- From: Makx Dekkers <mail@makxdekkers.com>
- Date: Mon, 22 Jun 2015 11:31:06 +0200
- To: "'Data on the Web Best Practices Working Group'" <public-dwbp-wg@w3.org>
- Message-ID: <001a01d0acce$2c253220$846f9660$@makxdekkers.com>
Maybe to summarise a main question in my message of last Friday: Does DCAT (a) imply that all Distributions of a Dataset contain the same data points and only differ in format or access method/end point, or does it (b) allow Distributions of a Dataset to contain data that is similar in nature (such as annual budgets for different years)? This was the main question a group that I am involved in was not able to answer.
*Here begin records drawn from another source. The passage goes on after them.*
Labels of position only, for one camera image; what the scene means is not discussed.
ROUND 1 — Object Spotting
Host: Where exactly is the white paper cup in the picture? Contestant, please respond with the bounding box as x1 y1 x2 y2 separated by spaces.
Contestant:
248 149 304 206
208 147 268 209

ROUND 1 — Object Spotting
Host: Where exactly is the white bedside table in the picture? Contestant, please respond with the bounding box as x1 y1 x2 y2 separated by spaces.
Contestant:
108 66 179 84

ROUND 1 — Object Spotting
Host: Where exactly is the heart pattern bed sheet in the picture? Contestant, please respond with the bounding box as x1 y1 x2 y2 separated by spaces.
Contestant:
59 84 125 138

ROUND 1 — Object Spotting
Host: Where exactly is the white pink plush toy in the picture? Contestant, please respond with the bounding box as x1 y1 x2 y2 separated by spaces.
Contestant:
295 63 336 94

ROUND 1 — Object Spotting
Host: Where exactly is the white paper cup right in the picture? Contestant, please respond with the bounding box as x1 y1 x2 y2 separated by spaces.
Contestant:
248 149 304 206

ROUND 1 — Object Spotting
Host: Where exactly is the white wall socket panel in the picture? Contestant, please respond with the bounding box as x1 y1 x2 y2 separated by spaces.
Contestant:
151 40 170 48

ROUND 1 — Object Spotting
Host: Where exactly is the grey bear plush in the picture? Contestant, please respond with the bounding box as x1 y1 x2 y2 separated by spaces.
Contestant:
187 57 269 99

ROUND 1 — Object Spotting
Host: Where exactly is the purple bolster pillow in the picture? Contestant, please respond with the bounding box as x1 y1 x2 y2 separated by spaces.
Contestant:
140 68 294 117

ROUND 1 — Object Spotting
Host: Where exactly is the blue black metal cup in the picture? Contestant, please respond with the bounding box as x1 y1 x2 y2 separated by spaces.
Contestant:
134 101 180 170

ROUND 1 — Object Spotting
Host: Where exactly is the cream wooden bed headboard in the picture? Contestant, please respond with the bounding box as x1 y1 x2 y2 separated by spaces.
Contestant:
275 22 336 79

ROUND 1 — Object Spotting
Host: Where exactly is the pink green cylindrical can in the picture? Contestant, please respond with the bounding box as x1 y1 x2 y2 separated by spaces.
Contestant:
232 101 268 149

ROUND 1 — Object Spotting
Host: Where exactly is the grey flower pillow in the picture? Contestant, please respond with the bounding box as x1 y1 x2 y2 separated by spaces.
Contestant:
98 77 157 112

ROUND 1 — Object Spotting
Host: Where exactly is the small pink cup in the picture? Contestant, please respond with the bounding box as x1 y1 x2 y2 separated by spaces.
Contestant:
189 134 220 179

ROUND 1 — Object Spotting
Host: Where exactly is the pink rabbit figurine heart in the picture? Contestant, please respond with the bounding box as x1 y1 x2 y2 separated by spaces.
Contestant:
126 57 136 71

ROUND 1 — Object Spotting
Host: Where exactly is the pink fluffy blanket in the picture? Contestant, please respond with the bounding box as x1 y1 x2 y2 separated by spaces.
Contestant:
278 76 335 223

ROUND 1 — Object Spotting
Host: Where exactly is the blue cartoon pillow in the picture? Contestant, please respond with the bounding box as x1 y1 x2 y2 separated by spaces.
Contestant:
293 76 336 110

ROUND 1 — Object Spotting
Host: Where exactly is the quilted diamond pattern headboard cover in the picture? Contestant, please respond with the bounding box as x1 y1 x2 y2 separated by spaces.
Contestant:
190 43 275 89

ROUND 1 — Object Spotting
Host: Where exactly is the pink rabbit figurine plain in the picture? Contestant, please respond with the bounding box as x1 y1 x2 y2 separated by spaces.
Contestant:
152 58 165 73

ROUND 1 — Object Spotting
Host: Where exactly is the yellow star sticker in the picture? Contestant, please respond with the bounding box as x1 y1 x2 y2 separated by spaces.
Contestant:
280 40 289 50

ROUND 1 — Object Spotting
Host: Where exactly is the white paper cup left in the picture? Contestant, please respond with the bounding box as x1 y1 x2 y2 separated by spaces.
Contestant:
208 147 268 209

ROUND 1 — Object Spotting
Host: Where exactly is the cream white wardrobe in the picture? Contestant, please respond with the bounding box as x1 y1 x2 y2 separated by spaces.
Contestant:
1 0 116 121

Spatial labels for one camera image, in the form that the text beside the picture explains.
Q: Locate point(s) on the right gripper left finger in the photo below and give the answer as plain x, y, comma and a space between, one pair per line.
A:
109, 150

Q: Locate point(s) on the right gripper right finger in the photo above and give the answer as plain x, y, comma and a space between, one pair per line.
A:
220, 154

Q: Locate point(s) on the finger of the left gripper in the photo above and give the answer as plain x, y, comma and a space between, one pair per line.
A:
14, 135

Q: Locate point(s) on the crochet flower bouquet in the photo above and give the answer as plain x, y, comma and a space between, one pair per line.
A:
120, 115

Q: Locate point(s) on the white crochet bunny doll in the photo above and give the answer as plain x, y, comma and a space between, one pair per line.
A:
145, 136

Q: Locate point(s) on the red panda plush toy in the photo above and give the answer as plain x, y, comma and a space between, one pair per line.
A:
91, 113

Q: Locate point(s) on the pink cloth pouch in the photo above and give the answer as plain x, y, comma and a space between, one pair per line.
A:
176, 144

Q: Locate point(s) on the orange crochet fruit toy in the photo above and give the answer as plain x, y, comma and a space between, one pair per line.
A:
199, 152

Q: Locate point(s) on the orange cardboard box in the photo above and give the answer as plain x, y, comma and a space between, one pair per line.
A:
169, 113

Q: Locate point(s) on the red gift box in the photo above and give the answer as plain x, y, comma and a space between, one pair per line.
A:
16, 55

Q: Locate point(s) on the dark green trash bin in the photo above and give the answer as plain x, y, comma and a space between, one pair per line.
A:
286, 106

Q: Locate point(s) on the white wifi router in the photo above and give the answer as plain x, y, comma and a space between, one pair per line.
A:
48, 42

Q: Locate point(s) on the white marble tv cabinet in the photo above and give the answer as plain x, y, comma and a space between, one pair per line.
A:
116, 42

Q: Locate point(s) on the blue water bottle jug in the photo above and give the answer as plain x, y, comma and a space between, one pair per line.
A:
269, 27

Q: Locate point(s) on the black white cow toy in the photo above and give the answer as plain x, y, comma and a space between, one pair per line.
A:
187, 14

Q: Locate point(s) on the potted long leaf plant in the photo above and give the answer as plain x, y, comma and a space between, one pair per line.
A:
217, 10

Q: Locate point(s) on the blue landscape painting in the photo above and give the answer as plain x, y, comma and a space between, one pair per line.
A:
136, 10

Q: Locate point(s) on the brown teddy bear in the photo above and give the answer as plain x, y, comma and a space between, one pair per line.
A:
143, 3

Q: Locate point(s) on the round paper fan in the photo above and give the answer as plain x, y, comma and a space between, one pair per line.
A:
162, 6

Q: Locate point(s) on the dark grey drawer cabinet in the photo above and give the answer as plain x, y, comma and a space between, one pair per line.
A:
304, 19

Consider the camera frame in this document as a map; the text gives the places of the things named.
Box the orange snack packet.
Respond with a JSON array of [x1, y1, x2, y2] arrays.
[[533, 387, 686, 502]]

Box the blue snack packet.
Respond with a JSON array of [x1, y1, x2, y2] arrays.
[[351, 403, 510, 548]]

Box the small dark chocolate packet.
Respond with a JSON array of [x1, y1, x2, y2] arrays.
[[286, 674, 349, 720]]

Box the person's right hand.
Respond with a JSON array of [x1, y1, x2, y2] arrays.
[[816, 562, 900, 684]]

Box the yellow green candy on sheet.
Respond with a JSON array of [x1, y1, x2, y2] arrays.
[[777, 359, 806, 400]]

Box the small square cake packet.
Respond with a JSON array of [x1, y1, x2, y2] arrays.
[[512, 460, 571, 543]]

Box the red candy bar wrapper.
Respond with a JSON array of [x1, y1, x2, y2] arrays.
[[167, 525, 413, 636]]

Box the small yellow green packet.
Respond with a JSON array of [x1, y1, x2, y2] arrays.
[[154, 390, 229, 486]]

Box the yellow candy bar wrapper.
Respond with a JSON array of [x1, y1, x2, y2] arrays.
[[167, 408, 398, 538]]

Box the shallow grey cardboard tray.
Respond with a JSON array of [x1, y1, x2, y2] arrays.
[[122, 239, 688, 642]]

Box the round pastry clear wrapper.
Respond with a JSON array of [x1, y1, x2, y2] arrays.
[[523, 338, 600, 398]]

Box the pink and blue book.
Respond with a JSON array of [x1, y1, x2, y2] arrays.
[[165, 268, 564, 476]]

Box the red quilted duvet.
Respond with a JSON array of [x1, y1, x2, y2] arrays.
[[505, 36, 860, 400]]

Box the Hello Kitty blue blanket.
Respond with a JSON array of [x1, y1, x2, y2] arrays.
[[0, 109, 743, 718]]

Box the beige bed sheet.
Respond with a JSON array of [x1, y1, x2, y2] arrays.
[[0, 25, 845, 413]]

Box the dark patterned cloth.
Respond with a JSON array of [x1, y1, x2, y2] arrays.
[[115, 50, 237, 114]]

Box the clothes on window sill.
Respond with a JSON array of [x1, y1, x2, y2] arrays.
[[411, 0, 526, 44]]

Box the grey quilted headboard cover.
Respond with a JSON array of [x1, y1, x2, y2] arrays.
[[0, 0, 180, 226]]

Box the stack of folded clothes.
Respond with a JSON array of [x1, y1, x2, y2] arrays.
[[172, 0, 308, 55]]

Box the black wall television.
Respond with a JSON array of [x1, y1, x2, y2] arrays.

Makx. _____________________________________________ From: Makx Dekkers [mailto:mail@makxdekkers.com] Sent: 19 June 2015 11:41 To: 'Data on the Web Best Practices Working Group' Subject: RE: reviewing the BP doc Just on the issue of data versioning: > > * Data Versioning > The chart describes time series data, not versions of data. I would say that, if > released independently, the items in yellow each represent a different > dataset (they report different data points), not a different version. If you > revised any of them, then the original and the revision would be different > versions. I think by definition, versions attempt to report the same data. > As I said in last week's call, this is related to the more general issue of relationships between data files.